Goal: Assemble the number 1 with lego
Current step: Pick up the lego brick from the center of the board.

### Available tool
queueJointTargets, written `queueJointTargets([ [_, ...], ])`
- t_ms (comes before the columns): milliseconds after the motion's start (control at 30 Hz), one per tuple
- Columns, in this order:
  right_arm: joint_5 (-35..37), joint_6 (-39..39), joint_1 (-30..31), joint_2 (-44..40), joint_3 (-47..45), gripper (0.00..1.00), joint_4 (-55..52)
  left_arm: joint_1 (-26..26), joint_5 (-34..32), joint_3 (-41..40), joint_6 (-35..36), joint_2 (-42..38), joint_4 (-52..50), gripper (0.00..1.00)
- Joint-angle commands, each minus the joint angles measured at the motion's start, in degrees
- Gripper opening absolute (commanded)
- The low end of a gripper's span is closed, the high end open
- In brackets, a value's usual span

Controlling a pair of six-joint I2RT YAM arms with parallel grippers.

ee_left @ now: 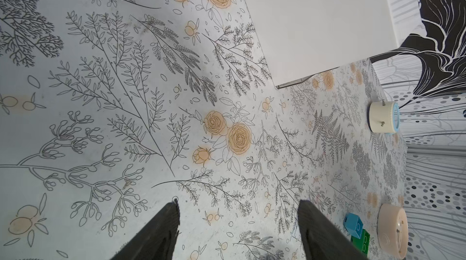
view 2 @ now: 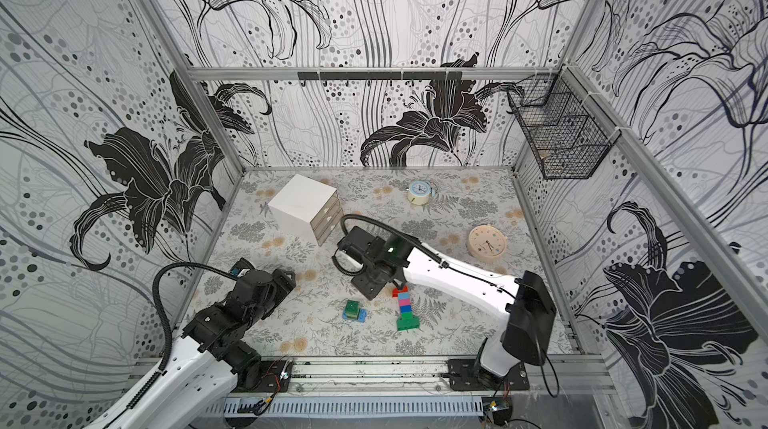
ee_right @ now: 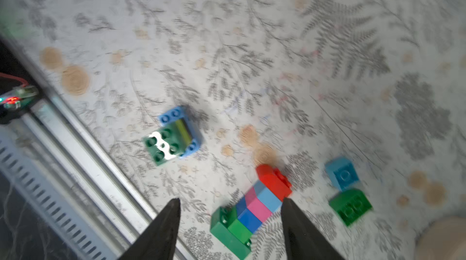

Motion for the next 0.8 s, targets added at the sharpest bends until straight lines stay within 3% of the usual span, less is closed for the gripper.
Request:
queueJointTargets([
  [0, 6.81, 18.81, -6.29, -2.40, -4.23, 0.58, -3.82, 0.48, 1.58, 1.85, 3.18, 2.20, 4.22, 0.77],
  [200, 7.47, 27.78, -14.16, -4.84, -10.18, 0.63, -5.48, 0.61, 5.05, 5.27, 8.89, 7.76, 6.91, 0.78],
  [367, 0.99, 27.96, -20.43, -6.25, -15.04, 0.64, 0.03, 0.62, 10.71, 11.57, 17.23, 15.87, 7.82, 0.79],
  [533, 0.86, 28.03, -22.41, -4.74, -13.91, 0.64, -0.47, -0.50, 19.16, 18.41, 22.54, 26.94, 9.85, 0.79],
  [667, 1.90, 28.27, -27.83, -8.60, -16.15, 0.64, -1.30, -7.64, 11.04, 28.44, 25.55, 36.62, 4.28, 0.82],
  [767, 4.16, 28.63, -31.67, -12.65, -16.79, 0.63, -3.92, -11.55, 9.49, 36.00, 27.43, 45.38, 2.56, 0.83],
])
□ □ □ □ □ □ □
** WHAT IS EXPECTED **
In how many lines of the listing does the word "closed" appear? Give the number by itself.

** OUTPUT OF THE TASK **
2